Попытка соединить противоположные миры очевидна и в самой физической структуре храма Эману-Эль. Внутри, с его скамьями, кафедрой и красивыми люстрами, где женщины в головных уборах поклоняются вместе с мужчинами (без головных уборов), а не в отдельной занавешенной галерее, он очень похож на церковь. Но снаружи, в качестве нежного жеста в сторону прошлого, мавританский фасад напоминает синагогу.
Однако благородные чувства зачастую легче выразить в риторике и архитектуре, чем в жизни. В некотором смысле храм как бы подчеркивал тот факт, что евреи продолжают жить в двух общинах — еврейской и языческой, и прихожане храма, пытаясь быть понемногу каждым из них, начинали казаться не такими, как все. Эта двойственность ощущений только еще больше изолировала реформистского еврея. Эмоционально и теологически результаты этой адаптации были сложными. Когда во время Гражданской войны реформистский раввин Сарнер проходил освидетельствование в армейской комиссии капелланов, в конце собеседования после его имени стояла пометка «лютеранин».
Хотя община храма Эману-Эль, по-видимому, не была уверена в том, насколько «еврейской» и насколько «американской» она хочет быть, она, кажется, была совершенно уверена в том, что хочет сохранить третью культуру — немецкую.

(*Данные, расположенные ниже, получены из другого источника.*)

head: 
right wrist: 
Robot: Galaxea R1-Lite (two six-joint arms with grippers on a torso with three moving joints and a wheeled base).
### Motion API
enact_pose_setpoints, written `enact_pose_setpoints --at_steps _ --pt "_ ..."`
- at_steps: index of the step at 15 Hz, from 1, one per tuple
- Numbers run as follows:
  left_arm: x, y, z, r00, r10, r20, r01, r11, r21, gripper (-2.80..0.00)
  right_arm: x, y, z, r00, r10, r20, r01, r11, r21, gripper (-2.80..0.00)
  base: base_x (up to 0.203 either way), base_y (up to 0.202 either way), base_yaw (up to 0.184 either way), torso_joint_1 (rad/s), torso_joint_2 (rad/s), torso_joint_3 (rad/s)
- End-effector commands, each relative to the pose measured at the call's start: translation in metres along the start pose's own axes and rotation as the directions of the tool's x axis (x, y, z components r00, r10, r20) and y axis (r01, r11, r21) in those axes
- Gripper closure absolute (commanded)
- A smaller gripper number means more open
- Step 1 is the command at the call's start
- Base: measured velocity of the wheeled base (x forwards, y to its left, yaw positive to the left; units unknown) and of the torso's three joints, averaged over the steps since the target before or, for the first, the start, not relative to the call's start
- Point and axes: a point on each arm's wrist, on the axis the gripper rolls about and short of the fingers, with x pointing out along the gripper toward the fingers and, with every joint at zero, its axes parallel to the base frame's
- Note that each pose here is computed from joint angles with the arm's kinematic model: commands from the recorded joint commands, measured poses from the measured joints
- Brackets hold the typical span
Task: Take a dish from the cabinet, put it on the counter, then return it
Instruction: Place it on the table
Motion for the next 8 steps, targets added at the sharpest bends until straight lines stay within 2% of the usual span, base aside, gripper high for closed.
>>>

Немецкие евреи Нью-Йорка уже в 1870-х годах стали говорить друг другу: «Мы действительно больше немцы, чем евреи», и были убеждены, что Германия XIX века воплотила в себе лучший расцвет искусства, науки и техники. В семьях по-прежнему говорили по-немецки. Музыка, которой занимались дети в семейных музыкальных комнатах, была немецкой. Когда Селигман, Лоеб или Леман отправлялись в Европу, они плыли по линии Гамбург-Америка — это была лучшая линия. Когда ему нужно было отдохнуть, он отправлялся на немецкий курорт — Баден, Карлсбад или Мариенбад. На ужинах подавали немецкие вина. В случае болезни больные спешили в Германию, где находились лучшие врачи.
Элитным клубом немецких евреев был «Гармония», основанный в 1852 году и являвшийся одним из старейших светских клубов Нью-Йорка. В течение сорока одного года он назывался Harmonie Gesellschaft, официальным языком был немецкий, а в холле висел портрет кайзера. Однако в некоторых отношениях «Гармония» была столь же прогрессивной, как и храм Эману-Эль, где ее члены совершали богослужения. Это был первый нью-йоркский мужской клуб, который стал допускать дам к ужину, и славился своей кухней (особенно славилась селедка со сметаной, которую клуб раскладывал по банкам, а дамы уносили домой).